*Required work*.
The listing below should be written out word for word, with its pictures removed.

*Exercise materials*.
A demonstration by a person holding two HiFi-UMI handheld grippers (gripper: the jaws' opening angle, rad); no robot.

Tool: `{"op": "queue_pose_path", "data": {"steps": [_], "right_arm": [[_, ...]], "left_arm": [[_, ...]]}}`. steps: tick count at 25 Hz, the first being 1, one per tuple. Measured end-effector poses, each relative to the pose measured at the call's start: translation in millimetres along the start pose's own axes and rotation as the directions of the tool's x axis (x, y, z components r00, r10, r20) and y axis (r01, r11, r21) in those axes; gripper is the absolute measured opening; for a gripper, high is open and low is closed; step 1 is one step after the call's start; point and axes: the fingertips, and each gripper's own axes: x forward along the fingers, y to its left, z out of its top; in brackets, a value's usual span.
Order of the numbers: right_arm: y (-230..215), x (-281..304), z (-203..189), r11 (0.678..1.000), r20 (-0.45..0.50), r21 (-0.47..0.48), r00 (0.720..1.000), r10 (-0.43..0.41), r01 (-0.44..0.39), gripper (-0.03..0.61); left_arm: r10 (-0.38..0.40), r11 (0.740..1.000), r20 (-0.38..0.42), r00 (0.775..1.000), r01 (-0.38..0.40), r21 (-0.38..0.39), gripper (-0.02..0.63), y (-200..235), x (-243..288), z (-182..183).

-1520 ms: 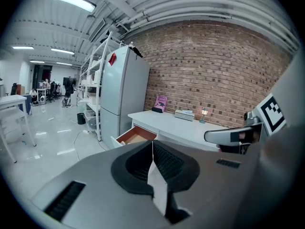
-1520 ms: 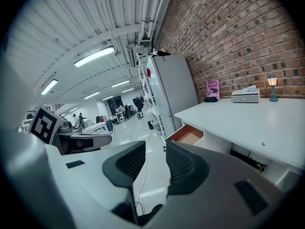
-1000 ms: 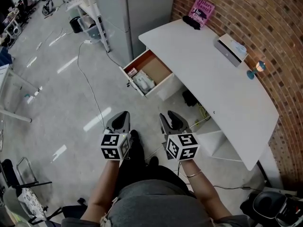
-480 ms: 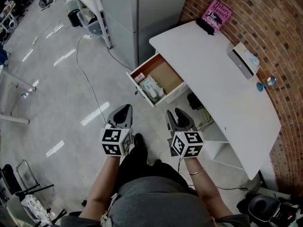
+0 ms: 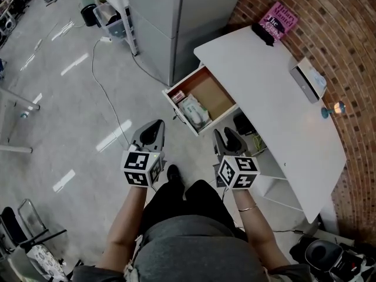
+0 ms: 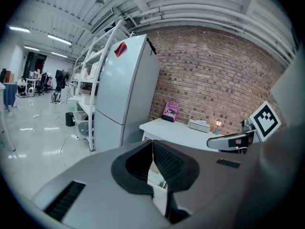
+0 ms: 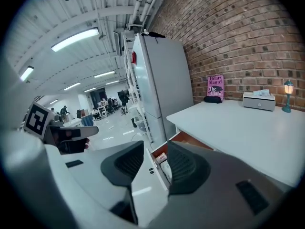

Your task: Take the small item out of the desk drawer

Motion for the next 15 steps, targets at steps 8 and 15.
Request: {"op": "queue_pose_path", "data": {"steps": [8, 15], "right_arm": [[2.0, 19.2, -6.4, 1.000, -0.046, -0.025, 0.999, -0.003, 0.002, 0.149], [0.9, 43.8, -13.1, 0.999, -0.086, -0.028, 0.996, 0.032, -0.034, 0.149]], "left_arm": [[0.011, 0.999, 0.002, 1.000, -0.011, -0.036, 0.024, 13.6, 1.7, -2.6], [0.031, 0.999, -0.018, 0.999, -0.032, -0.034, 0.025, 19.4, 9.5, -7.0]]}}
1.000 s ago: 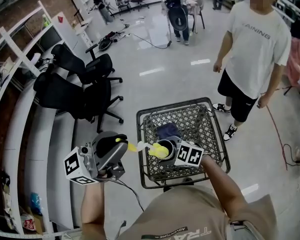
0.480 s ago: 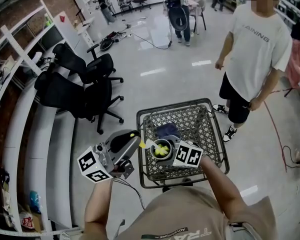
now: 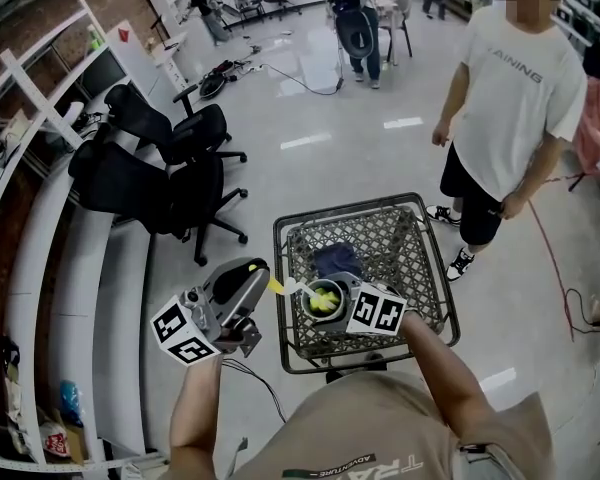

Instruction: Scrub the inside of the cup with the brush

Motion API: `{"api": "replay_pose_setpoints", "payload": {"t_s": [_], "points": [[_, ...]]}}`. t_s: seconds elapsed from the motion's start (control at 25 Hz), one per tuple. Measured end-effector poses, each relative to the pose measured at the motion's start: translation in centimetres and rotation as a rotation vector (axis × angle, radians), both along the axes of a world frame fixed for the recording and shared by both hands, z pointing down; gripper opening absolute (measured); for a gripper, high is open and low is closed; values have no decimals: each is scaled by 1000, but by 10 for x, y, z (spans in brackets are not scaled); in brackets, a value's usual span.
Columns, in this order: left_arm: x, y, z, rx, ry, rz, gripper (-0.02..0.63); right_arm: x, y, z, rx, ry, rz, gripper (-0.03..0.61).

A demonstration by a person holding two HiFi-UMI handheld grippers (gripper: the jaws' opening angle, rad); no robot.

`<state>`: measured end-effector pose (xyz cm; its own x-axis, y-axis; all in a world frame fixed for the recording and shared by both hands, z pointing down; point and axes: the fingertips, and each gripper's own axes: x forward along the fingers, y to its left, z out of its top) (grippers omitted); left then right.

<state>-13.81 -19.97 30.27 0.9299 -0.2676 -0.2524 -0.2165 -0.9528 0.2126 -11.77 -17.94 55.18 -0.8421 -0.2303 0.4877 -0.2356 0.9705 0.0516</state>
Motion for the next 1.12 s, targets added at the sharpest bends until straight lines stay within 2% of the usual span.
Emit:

*Answer space*.
A demonstration by a person holding two HiFi-UMI handheld grippers (gripper: the jaws' opening angle, rad); no robot.

Tool: `{"op": "queue_pose_path", "data": {"steps": [_], "right_arm": [[_, ...]], "left_arm": [[_, ...]]}}`. steps: tick count at 25 Hz, the first being 1, one per tuple. Measured end-effector poses, each relative to the pose measured at the call's start: translation in millimetres along the start pose's own axes and rotation as the directions of the tool's x axis (x, y, z components r00, r10, r20) and y axis (r01, r11, r21) in those axes; gripper is the absolute measured opening; for a gripper, high is open and low is closed; step 1 is one step after the call's start; point and axes: the fingertips, and each gripper's own axes: x forward along the fingers, y to its left, z out of its top; in brackets, a value's usual span.
Order of the numbers: right_arm: y (-230..215), x (-281..304), z (-203..189), r11 (0.678..1.000), r20 (-0.45..0.50), r21 (-0.47..0.48), r00 (0.720..1.000), r10 (-0.43..0.41), r01 (-0.44..0.39), gripper (-0.03..0.61); left_arm: r10 (-0.38..0.40), r11 (0.740..1.000), r20 (-0.38..0.42), r00 (0.775..1.000), r01 (-0.38..0.40), r21 (-0.38..0.39), gripper (-0.02..0.63), y (-200..235), x (-243..288), z (-182..183).

-1520 ms: 
-1520 ms: 
-1000 ms: 
-480 ms: 
+0 ms: 
+0 ms: 
+0 ms: 

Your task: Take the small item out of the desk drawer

Motion for the next 15 steps, targets at steps 8 and 15.
Request: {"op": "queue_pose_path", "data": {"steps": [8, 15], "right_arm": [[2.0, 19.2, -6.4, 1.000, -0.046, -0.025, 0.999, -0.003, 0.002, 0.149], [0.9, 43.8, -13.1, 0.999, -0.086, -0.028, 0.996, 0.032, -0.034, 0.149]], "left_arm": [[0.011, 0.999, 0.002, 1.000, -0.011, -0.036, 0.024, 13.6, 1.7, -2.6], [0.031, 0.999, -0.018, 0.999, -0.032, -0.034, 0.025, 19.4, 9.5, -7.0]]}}
1.000 s ago: 
0.480 s ago: 
now: 

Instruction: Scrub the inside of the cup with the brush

Motion API: `{"api": "replay_pose_setpoints", "payload": {"t_s": [_], "points": [[_, ...]]}}`. t_s: seconds elapsed from the motion's start (control at 25 Hz), one per tuple. Measured end-effector poses, each relative to the pose measured at the motion's start: translation in centimetres and rotation as a rotation vector (axis × angle, radians), both along the axes of a world frame fixed for the recording and shared by both hands, z pointing down; gripper opening absolute (measured); for a gripper, high is open and low is closed; values have no decimals: each is scaled by 1000, but by 10 for x, y, z (spans in brackets are not scaled); in brackets, a value's usual span.
Columns, in this order: left_arm: x, y, z, rx, ry, rz, gripper (-0.02..0.63); right_arm: x, y, z, rx, ry, rz, gripper (-0.03..0.61).

A demonstration by a person holding two HiFi-UMI handheld grippers (gripper: the jaws' opening angle, rad); no robot.

`<state>`: measured end-effector pose (xyz cm; its own x-axis, y-axis; all in a world frame fixed for the recording and shared by both hands, z pointing down; point and axes: the fingertips, and each gripper's own axes: x forward along the fingers, y to its left, z out of its top) (grippers omitted); left then right.

<state>-13.81 -19.97 30.27 0.9299 -0.2676 -0.2524 -0.2165 -0.9528 0.2126 -11.77 -17.94 55.18 -0.8421 -0.2303 0.4877 -0.2356 0.9705 0.0516</state>
Motion for the next 1.12 s, targets added at the sharpest bends until straight lines stay within 2% of the usual span.
Emit:

The output has nothing more to it.